__About this exercise__
Which lines of the entries contain the string "image"? Copy each of them.

Data entries:
BEGIN
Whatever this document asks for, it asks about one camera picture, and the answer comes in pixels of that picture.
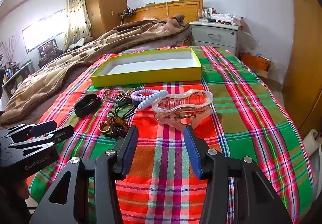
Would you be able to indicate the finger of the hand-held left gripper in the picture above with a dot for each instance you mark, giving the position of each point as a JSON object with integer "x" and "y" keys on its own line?
{"x": 44, "y": 127}
{"x": 64, "y": 133}

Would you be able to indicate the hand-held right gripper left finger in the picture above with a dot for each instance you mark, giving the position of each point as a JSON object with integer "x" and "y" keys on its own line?
{"x": 130, "y": 148}

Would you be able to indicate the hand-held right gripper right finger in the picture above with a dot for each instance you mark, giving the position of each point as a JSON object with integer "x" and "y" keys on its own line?
{"x": 191, "y": 148}

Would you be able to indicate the black wristband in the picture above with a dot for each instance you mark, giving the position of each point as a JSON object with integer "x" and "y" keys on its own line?
{"x": 83, "y": 108}

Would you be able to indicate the pink transparent hair claw clip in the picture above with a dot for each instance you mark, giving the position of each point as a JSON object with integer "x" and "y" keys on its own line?
{"x": 176, "y": 118}

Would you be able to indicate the yellow-green cardboard box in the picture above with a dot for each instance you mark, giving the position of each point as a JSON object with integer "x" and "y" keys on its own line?
{"x": 151, "y": 60}

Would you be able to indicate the white shelf unit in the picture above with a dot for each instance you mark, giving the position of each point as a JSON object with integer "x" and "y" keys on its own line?
{"x": 17, "y": 75}

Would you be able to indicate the plaid cloth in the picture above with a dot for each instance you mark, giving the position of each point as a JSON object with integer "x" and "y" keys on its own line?
{"x": 239, "y": 113}

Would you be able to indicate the rhinestone hair clip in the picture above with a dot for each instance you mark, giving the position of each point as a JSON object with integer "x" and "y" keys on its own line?
{"x": 137, "y": 88}

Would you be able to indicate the brown patterned blanket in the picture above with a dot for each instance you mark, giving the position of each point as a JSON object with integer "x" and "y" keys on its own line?
{"x": 63, "y": 68}

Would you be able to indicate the brown teddy bear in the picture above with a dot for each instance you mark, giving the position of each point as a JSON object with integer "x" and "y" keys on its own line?
{"x": 49, "y": 50}

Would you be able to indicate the window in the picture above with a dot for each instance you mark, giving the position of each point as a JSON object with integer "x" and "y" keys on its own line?
{"x": 42, "y": 32}

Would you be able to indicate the orange box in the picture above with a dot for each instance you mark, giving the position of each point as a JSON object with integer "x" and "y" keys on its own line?
{"x": 254, "y": 61}

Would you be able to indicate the white nightstand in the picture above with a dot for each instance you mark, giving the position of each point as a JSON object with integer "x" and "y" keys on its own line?
{"x": 213, "y": 37}

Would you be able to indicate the dotted curtain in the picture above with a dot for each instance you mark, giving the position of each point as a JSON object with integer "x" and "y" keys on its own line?
{"x": 75, "y": 12}

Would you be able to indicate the white paper roll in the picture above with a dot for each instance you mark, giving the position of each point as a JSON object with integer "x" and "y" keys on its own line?
{"x": 312, "y": 141}

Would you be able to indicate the clear drinking glass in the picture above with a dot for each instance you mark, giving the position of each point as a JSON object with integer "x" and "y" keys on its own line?
{"x": 202, "y": 15}

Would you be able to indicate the pile of small toiletries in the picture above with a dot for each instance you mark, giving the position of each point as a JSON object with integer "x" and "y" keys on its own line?
{"x": 226, "y": 17}

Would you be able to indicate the tall wooden wardrobe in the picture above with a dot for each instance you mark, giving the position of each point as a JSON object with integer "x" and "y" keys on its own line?
{"x": 105, "y": 0}

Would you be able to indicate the wooden bed headboard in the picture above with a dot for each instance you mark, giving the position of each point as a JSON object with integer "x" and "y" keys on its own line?
{"x": 176, "y": 9}

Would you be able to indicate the wooden door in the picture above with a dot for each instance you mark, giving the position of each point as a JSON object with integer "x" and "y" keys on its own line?
{"x": 307, "y": 50}

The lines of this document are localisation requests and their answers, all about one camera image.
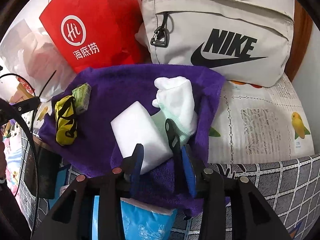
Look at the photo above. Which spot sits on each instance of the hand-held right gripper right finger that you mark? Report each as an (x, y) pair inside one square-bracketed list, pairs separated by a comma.
[(188, 170)]

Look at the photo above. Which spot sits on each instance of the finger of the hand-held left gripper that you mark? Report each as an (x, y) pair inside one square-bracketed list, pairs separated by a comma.
[(26, 104)]

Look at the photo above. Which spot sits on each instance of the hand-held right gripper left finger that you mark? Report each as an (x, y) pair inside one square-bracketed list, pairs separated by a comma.
[(136, 175)]

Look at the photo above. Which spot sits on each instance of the yellow black pouch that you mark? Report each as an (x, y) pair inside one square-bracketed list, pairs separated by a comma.
[(63, 122)]

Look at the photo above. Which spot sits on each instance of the white sponge block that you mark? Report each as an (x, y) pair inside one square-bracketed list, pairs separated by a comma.
[(135, 127)]

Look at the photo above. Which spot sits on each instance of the small green tissue packet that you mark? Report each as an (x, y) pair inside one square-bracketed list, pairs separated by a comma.
[(81, 96)]

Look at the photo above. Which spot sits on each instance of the person's left forearm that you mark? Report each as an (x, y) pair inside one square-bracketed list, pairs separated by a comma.
[(1, 160)]

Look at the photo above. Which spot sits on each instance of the blue tissue pack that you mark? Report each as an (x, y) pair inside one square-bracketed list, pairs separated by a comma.
[(145, 220)]

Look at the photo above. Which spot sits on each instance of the white plastic shopping bag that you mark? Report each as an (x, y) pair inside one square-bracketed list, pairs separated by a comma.
[(22, 55)]

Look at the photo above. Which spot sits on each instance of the dark tea tin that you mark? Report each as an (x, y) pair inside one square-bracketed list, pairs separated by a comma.
[(42, 167)]

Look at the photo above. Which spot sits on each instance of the purple towel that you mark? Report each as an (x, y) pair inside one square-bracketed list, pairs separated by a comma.
[(107, 85)]

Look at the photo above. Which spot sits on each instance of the grey checked blanket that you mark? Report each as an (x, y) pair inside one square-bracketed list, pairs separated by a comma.
[(275, 180)]

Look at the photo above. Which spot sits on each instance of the bird print bedsheet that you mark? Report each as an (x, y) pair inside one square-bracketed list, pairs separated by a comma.
[(262, 110)]

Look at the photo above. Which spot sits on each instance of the red paper bag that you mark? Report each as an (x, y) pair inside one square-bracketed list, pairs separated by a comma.
[(100, 17)]

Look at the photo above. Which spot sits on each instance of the grey waist bag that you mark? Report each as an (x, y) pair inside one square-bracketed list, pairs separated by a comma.
[(225, 10)]

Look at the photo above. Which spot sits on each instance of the wooden door frame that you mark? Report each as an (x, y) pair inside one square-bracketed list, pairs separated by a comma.
[(302, 37)]

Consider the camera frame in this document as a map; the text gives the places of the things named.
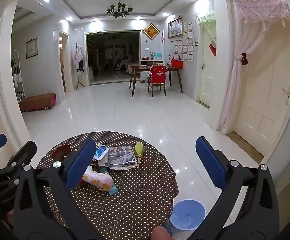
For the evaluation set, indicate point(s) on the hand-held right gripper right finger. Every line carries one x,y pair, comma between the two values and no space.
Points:
210,165

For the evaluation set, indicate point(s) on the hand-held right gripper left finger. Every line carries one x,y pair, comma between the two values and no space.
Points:
81,166

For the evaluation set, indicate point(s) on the paper bag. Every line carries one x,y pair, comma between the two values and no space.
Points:
121,156

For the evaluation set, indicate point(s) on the light blue plastic bin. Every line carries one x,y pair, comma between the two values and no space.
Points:
187,215

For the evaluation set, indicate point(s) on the person's right hand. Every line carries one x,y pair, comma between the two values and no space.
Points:
160,233

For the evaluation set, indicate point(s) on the orange white snack packet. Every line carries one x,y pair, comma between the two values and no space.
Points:
98,180

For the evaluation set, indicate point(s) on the blue white packet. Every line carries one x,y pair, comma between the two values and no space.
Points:
101,152

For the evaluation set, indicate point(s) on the dark red box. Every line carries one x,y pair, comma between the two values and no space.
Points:
60,152

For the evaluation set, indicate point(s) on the red bench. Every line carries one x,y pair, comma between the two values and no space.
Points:
37,101

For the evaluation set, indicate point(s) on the green yellow toy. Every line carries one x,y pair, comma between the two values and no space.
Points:
139,150

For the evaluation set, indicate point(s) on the brown polka-dot tablecloth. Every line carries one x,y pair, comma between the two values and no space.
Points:
135,205

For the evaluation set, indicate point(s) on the white door with pink curtain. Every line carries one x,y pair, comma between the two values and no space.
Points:
262,105

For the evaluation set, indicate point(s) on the white door with green valance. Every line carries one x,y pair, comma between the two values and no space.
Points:
207,80

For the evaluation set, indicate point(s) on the wooden chair red cover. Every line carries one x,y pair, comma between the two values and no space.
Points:
158,76

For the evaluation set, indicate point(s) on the red basket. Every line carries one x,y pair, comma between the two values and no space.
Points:
177,63

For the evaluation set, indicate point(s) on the coat stand with clothes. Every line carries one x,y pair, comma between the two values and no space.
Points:
78,57

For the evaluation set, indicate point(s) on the dark red curtain bow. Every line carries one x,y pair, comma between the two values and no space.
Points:
244,59

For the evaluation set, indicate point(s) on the glass sliding door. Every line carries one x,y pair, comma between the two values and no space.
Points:
112,57

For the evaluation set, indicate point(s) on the wooden dining table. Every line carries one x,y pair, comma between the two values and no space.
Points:
140,67

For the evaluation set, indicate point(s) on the red door hanging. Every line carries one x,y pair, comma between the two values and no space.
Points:
213,49

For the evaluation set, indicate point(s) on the framed painting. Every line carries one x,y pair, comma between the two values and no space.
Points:
175,28

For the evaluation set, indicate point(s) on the green curtain valance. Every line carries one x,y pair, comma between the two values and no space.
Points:
206,17

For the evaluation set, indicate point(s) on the pink curtain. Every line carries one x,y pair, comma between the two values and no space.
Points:
259,12

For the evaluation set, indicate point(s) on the black chandelier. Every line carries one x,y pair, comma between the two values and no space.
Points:
120,8

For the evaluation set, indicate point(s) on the framed wall picture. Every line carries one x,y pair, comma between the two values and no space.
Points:
32,48

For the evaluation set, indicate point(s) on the group of wall certificates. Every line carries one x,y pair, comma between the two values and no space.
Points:
187,45

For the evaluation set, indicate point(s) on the gold diamond wall decoration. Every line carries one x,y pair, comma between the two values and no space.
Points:
151,32

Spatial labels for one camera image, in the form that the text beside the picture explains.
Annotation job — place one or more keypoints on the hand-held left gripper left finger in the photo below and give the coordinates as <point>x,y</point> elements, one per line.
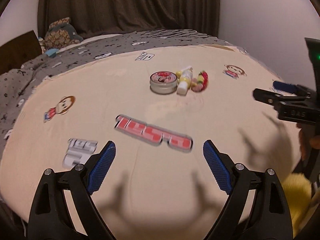
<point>102,166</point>

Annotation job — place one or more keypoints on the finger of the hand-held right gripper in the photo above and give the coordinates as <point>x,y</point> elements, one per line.
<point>285,86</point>
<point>267,95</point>

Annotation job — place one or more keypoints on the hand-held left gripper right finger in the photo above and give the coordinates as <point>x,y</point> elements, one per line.
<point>216,166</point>

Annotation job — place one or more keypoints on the person's right hand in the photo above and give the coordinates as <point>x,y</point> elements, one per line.
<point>315,143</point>

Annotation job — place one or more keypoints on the red yellow small toy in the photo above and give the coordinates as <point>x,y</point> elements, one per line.
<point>201,82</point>

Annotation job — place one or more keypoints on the small cream bottle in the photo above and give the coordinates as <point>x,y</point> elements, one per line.
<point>185,80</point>

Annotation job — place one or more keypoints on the yellow fluffy blanket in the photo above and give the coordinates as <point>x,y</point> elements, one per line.
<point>296,200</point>

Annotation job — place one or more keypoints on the round tin pink lid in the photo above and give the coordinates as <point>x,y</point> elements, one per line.
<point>163,82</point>

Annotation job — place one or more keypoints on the grey printed blanket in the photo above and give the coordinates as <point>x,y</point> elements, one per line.
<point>15,92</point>

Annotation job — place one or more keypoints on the small blue cloth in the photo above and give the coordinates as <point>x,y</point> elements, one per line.
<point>52,53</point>

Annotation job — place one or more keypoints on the patterned plush toy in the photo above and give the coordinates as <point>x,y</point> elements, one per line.
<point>60,36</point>

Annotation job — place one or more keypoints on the wooden headboard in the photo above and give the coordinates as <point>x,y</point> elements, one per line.
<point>20,52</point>

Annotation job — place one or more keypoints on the brown curtain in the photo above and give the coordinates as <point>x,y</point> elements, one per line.
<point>125,5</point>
END
__Task solution__
The lines of this document are localisation requests and their answers, all about one camera image.
Spatial labels for one camera image, in the form that the text beside the picture explains.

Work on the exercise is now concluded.